The new subvariant, KP.2, is not actually new, it’s a “soup” of mutations that have accumulated, Dr. Tyson Graber, an associate scientist at the CHEO Research Institute in Ottawa, explained .

Omicron, the tidal wave variant that spread in late 2022, is the “parent” of KP.2, which will eventually displace JN.1, the dominant Omicron variant up until this point.

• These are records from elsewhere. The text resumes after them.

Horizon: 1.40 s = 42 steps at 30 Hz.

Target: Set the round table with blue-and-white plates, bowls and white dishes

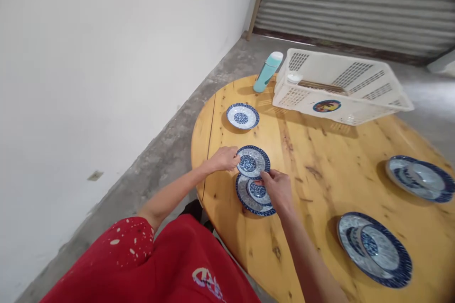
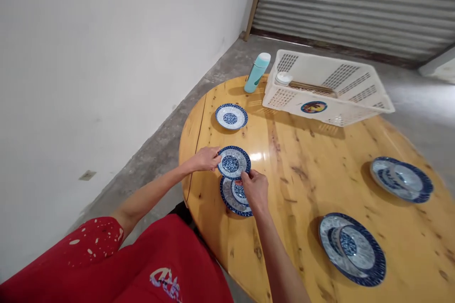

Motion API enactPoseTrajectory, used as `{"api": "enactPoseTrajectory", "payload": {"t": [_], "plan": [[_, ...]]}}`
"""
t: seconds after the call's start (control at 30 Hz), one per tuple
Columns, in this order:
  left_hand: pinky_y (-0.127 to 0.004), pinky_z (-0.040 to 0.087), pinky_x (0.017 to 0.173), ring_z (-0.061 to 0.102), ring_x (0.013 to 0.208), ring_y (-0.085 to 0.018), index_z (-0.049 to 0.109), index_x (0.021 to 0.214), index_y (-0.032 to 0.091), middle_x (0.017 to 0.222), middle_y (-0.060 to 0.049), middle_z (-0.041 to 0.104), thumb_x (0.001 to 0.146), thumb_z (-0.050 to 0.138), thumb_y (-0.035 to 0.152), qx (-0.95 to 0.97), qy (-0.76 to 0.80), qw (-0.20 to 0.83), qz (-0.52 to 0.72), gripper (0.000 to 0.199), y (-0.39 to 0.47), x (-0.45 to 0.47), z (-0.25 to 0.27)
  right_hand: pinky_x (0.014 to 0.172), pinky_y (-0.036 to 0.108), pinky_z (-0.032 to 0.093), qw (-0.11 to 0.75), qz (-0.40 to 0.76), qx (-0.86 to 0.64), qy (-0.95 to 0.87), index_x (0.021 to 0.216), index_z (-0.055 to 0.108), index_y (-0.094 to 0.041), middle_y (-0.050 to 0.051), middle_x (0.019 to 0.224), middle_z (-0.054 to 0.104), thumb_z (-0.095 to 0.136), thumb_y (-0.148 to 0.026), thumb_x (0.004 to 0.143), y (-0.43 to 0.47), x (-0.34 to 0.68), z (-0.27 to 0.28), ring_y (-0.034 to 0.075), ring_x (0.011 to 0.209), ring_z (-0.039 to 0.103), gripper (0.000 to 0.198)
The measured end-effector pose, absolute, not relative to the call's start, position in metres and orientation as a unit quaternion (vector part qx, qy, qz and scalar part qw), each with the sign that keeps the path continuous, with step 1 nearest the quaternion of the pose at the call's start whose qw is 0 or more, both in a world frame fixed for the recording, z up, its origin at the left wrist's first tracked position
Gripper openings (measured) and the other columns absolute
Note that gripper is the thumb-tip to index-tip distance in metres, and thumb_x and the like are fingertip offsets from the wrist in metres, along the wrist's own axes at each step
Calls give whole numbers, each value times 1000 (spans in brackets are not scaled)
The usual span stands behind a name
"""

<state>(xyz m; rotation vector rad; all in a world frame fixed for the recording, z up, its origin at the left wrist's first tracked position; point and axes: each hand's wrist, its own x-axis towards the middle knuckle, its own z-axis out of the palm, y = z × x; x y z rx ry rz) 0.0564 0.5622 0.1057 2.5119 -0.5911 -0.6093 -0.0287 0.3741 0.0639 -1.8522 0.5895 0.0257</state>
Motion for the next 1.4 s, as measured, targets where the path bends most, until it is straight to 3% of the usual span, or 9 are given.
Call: {"api": "enactPoseTrajectory", "payload": {"t": [0.3, 0.63, 0.83, 1.13, 1.4], "plan": [[-29, 52, 80, 74, 83, -23, 67, 86, 19, 72, -5, 76, 95, 45, 25, 899, -279, 263, -214, 24, 551, 104, 94, 48, 23, 47, 567, -16, -765, 305, 56, 59, -19, 6, 56, 66, 66, -28, 68, 368, -4, 61, 18, 52, 64, 17], [-31, 47, 84, 70, 102, -27, 74, 90, 16, 102, -13, 77, 95, 45, 24, 894, -353, 209, -179, 31, 544, 281, 91, 48, 24, 56, 603, -131, -686, 384, 56, 63, -15, 3, 52, 61, 64, -15, 66, 401, 145, 56, 14, 44, 59, 10], [-32, 45, 81, 69, 100, -29, 77, 93, 12, 101, -15, 77, 88, 51, 18, 882, -377, 210, -187, 27, 524, 359, 62, 51, 25, 58, 605, -143, -648, 440, 51, 55, -16, -2, 46, 50, 64, -4, 66, 404, 214, 31, 15, 47, 60, 21], [-33, 47, 87, 69, 106, -32, 77, 109, 6, 106, -20, 77, 82, 57, 11, 874, -364, 242, -214, 34, 514, 392, 32, 49, 28, 57, 575, -119, -641, 495, 47, 47, -21, -1, 45, 48, 59, -1, 69, 407, 246, 4, 20, 51, 64, 33], [-31, 47, 77, 71, 103, -29, 76, 115, 9, 107, -18, 76, 83, 55, 8, 874, -393, 213, -189, 38, 506, 401, 8, 48, 26, 57, 589, -110, -613, 515, 43, 45, -21, -3, 41, 47, 59, 0, 69, 413, 248, 3, 16, 42, 58, 36]]}}
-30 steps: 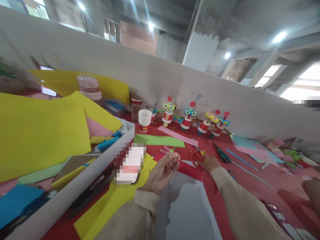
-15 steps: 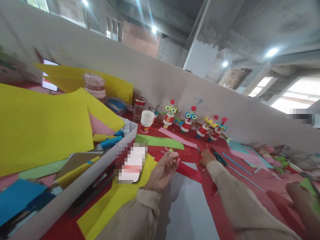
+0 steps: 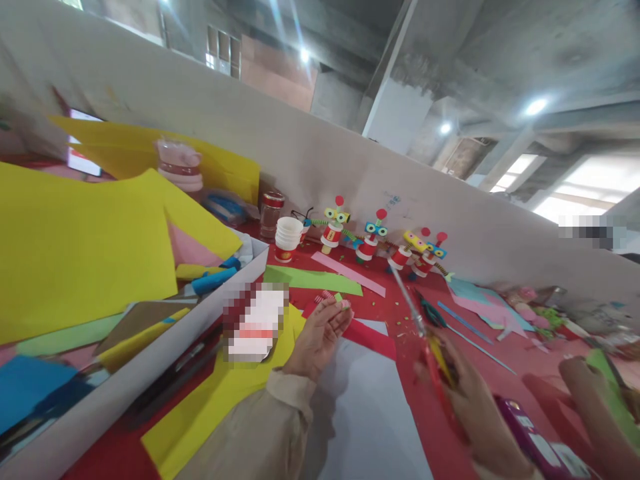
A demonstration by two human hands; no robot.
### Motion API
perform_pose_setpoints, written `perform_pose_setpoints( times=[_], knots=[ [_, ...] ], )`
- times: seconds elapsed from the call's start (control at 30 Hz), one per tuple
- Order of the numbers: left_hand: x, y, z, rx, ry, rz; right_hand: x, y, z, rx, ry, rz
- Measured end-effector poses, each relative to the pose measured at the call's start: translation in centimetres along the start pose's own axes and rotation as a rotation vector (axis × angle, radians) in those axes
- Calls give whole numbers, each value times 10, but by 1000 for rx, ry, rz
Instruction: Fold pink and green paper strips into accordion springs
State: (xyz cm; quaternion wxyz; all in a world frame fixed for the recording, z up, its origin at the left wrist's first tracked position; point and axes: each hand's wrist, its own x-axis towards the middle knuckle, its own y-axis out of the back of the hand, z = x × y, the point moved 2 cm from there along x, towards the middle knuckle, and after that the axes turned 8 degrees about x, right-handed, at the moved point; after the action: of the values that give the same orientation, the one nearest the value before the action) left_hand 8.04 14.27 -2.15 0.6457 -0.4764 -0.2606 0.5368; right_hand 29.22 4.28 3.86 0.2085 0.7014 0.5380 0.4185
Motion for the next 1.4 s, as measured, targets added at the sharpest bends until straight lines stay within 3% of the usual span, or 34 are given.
perform_pose_setpoints(
  times=[0.1, 0.27, 0.77, 1.4],
  knots=[
    [-1, -1, -2, 13, 9, -23, -34, -34, -17, -23, 86, 58],
    [-1, 1, -3, 65, -25, 3, -40, -62, -33, -200, 96, 53],
    [0, -1, -3, 14, -52, -27, -41, -66, -26, -332, 123, 142],
    [3, 3, -6, 46, 30, 77, -45, -65, -23, -365, 201, 145]
  ],
)
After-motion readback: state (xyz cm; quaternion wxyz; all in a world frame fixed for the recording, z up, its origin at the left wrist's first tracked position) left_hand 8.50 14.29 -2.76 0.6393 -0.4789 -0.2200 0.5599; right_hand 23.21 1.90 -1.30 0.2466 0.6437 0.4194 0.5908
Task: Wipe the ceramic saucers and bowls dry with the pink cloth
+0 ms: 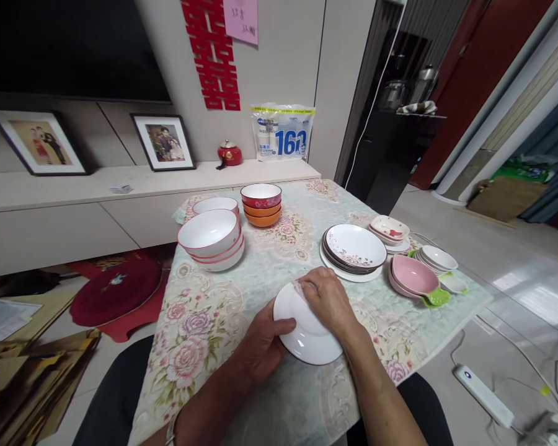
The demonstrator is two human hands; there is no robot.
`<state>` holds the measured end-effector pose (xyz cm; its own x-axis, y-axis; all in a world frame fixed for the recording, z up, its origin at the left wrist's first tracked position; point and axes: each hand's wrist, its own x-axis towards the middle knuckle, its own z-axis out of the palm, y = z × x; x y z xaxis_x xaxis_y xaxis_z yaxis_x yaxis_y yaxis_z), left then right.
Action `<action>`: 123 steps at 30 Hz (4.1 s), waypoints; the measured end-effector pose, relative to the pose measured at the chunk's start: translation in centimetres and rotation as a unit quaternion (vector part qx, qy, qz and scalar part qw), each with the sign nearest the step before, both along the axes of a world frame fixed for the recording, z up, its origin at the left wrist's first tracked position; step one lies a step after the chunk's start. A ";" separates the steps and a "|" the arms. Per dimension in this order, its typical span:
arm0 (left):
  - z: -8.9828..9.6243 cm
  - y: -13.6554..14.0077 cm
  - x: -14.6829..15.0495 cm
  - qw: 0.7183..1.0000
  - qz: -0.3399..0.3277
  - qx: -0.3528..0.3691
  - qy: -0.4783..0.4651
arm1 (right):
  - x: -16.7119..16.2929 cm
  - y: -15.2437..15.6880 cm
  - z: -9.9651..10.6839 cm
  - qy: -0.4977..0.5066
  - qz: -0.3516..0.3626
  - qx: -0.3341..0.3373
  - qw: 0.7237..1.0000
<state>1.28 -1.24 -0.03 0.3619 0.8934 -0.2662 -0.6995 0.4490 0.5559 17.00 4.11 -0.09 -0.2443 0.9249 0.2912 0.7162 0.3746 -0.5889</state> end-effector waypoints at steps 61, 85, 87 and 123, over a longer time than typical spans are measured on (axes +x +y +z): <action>-0.2 1.0 -0.2 0.990 0.063 -0.090 -0.093 | -0.9 -0.6 0.0 0.021 -0.059 0.043 0.997; 0.6 1.3 -0.8 0.987 0.060 -0.067 -0.134 | -2.4 -4.3 5.1 -0.069 0.185 -0.079 0.977; 0.3 1.5 -0.6 0.987 0.088 -0.076 -0.115 | -0.9 -4.1 4.7 -0.067 0.185 -0.097 0.976; -0.5 0.6 -0.2 0.990 0.036 -0.093 -0.103 | -2.5 -3.0 2.5 0.014 0.106 -0.046 0.993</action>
<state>1.09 -0.59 -0.55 0.3631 0.8614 -0.3552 -0.8232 0.4751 0.3109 14.50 1.12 2.45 -0.4301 0.8764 0.2167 0.6101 0.4591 -0.6458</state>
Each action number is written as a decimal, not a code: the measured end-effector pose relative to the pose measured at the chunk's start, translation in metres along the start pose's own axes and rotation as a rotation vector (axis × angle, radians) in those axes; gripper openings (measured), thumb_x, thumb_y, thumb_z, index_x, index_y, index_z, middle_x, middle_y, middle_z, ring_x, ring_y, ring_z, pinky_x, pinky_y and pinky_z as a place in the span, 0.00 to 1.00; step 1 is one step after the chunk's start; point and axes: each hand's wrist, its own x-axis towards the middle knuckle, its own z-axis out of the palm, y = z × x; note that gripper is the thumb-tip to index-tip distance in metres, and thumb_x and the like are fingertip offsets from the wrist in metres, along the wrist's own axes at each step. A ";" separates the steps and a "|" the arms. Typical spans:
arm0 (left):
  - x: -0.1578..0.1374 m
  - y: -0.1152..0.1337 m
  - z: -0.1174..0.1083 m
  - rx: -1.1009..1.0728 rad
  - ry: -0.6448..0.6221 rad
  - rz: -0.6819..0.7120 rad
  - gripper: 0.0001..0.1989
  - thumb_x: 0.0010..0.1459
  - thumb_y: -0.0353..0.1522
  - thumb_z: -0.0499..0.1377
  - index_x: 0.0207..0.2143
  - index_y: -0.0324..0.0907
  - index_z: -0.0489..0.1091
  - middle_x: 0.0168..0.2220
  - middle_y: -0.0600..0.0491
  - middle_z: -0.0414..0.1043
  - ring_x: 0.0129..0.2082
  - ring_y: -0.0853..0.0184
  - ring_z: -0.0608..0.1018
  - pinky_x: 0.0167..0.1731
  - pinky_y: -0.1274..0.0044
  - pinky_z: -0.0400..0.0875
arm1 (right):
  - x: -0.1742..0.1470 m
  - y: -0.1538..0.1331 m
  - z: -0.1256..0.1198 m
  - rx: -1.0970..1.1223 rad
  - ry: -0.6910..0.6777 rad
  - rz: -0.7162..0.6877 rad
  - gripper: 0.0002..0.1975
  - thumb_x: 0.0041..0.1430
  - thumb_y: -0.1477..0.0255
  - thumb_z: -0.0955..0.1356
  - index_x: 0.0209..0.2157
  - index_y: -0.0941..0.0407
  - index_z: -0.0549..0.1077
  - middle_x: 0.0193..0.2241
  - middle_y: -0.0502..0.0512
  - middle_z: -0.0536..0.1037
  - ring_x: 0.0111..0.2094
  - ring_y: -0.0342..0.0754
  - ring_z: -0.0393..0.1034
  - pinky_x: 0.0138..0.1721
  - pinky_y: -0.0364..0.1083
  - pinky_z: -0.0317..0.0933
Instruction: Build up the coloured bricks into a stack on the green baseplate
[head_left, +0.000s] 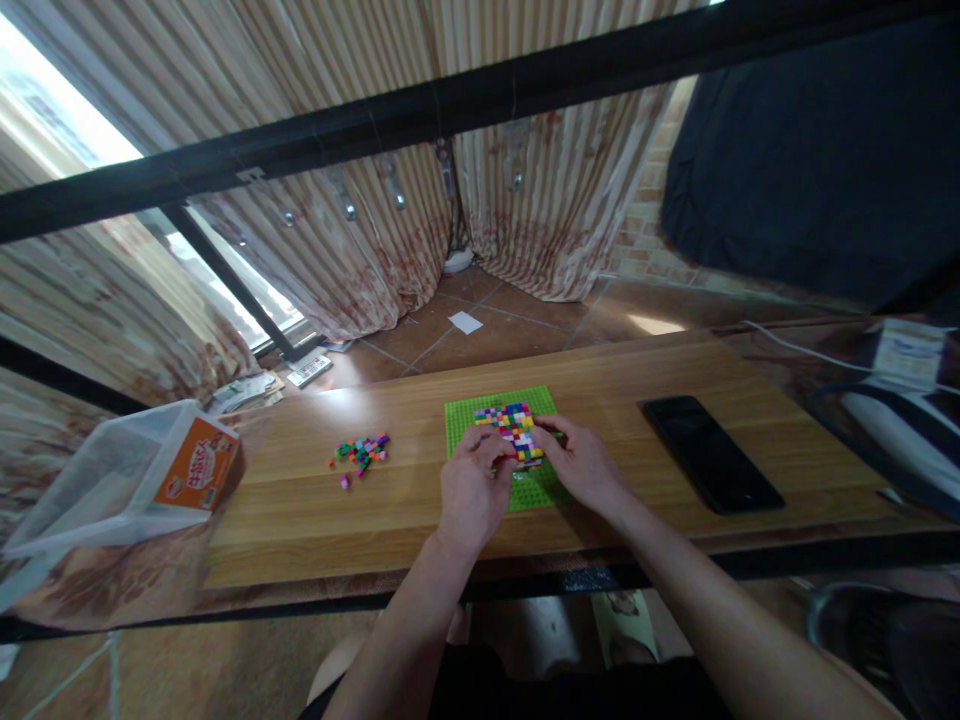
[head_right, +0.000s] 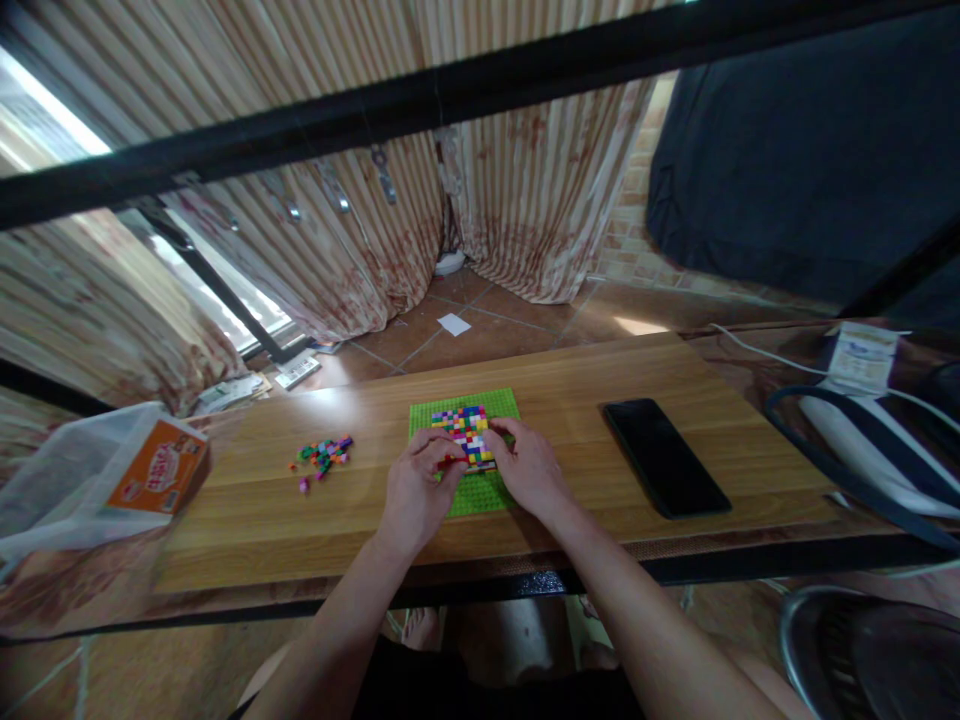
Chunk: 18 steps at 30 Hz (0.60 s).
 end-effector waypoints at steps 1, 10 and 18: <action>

“When you look at the impact of each wave in the Omicron era, the impact has gotten progressively lower,” said Dr. Isaac Bogoch, an infectious diseases physician and scientist at Toronto’s University Health Network.

“Obviously, it's early and we have to be humble. But are there any new symptoms associated with this? Not that we know. Do we expect this to cause a massive wave of COVID? Probably not. Will it cause some COVID? Absolutely,” Bogoch said.

On social media – to the disdain of some in the science community – KP.2 is also being called the FLiRT variant, an abbreviation of letters that signify mutations in the spike protein.

While most data systems that once diligently tracked the spread of COVID-19 on a daily basis have been dismantled, national wastewater data indicates KP.2 surpassed JN.1 as the most common variant in Canada as of April 28. In the United States, KP.2 also represents almost 30 per cent of COVID-19 cases, the latest Centre for Disease and Prevention shows.

In Ontario, JN.1 is still the most common variant at just over 19 per cent, but KP.2 appears to be catching up, representing almost 11 per cent of cases.

Despite the growth, Graber said, “There is no clear evidence right now, or reason to believe it will have a serious overall impact.”

In other words, “it’s not a scarient,” he added.